Davvero rimarchevole la prestazione dell'orchestra, trascinata da un sempre più convincente Gaetano D'Espinosa, che ha mostrato grande sicurezza e autorevolezza, dirigendo entrambe le partiture a memoria.

Partitura che si è invece messo davanti per la strafamosa Sacre di Stravinski. Una cosa che al severo (e soprattutto tedesco) Theodor Wiesengrund Adorno faceva venire l'orticaria; e per la verità suscitò tumulti di piazza al suo primo apparire, ma subito dopo entrò, come si merita, nel novero degli autentici capolavori in musica.

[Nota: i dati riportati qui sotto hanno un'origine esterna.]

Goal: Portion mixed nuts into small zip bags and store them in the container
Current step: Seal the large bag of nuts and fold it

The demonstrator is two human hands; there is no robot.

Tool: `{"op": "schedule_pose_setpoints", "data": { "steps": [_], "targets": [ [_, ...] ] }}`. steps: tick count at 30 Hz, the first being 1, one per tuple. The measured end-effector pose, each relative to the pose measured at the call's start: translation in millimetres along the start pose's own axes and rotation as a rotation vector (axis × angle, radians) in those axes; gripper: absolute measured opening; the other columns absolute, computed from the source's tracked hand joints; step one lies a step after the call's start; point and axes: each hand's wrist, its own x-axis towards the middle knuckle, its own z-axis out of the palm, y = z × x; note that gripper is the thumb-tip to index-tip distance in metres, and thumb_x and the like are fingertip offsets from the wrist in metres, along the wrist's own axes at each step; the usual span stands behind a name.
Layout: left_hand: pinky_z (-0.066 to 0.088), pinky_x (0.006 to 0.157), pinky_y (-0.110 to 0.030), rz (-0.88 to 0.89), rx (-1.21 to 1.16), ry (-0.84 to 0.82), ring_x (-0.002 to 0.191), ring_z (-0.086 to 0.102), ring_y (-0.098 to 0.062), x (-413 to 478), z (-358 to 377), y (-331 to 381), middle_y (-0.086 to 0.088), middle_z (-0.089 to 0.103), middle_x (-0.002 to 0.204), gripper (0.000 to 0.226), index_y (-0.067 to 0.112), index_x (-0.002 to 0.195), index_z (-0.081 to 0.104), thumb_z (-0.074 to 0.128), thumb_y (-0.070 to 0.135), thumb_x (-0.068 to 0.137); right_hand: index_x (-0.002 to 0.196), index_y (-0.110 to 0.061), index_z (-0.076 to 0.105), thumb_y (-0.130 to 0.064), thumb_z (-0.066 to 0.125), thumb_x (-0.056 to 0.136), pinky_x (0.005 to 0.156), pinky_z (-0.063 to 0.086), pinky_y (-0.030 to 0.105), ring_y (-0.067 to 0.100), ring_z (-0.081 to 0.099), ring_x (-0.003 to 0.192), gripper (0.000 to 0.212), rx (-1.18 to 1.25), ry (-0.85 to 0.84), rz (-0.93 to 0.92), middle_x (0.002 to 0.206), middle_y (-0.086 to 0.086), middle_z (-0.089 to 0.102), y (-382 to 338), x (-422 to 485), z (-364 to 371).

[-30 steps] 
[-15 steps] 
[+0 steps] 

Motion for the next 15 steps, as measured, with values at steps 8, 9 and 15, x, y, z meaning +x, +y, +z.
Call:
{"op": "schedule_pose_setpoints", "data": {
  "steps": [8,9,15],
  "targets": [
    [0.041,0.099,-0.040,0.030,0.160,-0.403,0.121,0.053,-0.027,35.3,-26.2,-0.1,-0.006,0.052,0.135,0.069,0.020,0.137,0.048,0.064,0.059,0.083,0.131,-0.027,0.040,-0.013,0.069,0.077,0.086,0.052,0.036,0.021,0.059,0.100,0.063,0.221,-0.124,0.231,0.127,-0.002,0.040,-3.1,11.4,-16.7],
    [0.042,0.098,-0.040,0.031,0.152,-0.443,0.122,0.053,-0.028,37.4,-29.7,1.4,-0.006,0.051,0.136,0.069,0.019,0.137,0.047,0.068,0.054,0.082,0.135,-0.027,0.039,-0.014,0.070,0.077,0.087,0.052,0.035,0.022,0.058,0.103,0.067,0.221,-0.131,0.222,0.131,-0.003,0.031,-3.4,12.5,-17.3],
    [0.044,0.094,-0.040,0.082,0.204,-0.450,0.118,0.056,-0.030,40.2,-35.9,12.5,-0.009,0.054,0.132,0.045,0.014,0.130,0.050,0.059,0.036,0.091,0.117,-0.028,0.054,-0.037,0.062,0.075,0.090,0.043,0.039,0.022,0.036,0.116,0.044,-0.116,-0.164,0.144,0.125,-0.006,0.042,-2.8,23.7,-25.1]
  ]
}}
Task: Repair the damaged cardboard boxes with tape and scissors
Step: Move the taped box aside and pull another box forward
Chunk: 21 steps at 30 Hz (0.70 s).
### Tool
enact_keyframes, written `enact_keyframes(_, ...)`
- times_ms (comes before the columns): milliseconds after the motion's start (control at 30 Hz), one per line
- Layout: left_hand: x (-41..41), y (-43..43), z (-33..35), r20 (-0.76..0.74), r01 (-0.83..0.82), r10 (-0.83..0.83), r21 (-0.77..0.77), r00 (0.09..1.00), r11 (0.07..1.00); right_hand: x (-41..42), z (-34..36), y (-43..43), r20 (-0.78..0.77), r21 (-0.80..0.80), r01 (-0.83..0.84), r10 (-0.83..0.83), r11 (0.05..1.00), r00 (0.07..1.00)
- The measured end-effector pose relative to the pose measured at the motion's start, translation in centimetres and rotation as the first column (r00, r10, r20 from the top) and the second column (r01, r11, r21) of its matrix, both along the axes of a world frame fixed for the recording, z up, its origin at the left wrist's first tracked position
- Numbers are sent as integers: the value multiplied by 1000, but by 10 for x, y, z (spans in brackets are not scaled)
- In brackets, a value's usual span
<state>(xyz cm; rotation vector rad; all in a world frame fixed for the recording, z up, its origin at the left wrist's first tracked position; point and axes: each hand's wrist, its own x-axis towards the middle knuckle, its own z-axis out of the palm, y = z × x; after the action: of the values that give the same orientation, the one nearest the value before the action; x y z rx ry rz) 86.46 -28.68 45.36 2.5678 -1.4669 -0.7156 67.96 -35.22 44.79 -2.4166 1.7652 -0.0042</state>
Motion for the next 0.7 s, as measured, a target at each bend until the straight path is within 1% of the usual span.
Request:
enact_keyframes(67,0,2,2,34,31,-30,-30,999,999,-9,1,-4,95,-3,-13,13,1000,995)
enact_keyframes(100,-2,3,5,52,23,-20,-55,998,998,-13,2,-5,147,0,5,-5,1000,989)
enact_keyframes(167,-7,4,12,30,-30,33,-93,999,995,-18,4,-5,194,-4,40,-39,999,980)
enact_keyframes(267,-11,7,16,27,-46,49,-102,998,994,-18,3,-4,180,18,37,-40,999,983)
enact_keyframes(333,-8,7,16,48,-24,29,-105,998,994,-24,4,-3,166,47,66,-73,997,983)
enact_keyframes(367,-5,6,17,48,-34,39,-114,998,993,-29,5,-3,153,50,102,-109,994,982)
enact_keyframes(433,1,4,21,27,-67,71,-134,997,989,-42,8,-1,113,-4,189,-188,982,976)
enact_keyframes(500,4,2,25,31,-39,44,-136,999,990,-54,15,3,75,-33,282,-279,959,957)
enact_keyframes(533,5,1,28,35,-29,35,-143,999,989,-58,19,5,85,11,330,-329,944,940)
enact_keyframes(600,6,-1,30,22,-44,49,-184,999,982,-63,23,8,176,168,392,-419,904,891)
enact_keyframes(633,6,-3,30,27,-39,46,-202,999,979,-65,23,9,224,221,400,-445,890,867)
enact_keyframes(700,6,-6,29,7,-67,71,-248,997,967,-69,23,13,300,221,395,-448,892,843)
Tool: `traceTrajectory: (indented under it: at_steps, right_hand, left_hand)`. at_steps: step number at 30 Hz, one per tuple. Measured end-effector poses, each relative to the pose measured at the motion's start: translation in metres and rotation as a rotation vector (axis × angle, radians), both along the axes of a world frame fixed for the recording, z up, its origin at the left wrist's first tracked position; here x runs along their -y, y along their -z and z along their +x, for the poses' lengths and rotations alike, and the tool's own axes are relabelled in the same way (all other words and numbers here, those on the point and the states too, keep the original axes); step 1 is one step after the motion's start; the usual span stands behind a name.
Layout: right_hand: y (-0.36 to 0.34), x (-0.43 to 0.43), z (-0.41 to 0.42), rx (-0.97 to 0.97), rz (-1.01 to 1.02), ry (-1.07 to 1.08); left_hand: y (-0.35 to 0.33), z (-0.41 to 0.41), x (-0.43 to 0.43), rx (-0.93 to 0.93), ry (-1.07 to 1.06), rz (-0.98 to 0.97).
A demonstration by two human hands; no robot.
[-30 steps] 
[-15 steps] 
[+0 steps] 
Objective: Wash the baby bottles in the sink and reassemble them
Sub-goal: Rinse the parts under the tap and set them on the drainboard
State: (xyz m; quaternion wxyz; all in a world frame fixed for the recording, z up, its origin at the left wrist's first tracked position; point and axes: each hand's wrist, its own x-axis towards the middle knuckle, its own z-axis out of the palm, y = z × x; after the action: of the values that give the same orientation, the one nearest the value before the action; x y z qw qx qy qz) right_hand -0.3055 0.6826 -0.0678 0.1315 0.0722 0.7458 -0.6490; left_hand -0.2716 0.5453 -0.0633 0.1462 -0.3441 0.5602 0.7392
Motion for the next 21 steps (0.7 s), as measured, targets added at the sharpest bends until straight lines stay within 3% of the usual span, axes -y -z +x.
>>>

Questa una pagina (dalla Processione dei vecchi saggi) che è rimasta un esempio insuperato di poliritmìa:




Grandissima prestazione dei ragazzi de laVerdi e del giovane Direttore (che è anche violinista, ex-Konzertmeister a Dresda, oltre che compositore) che pare avere stabilito un feeling particolare con l'orchestra, testimoniato dall'abbraccio scambiato con Luca Santaniello dopo questa maiuscola esibizione. 
  
E sarà ancora lui a proporci Brahms, preceduto da due nostri contemporanei (o quasi...) al prossimo appuntamento.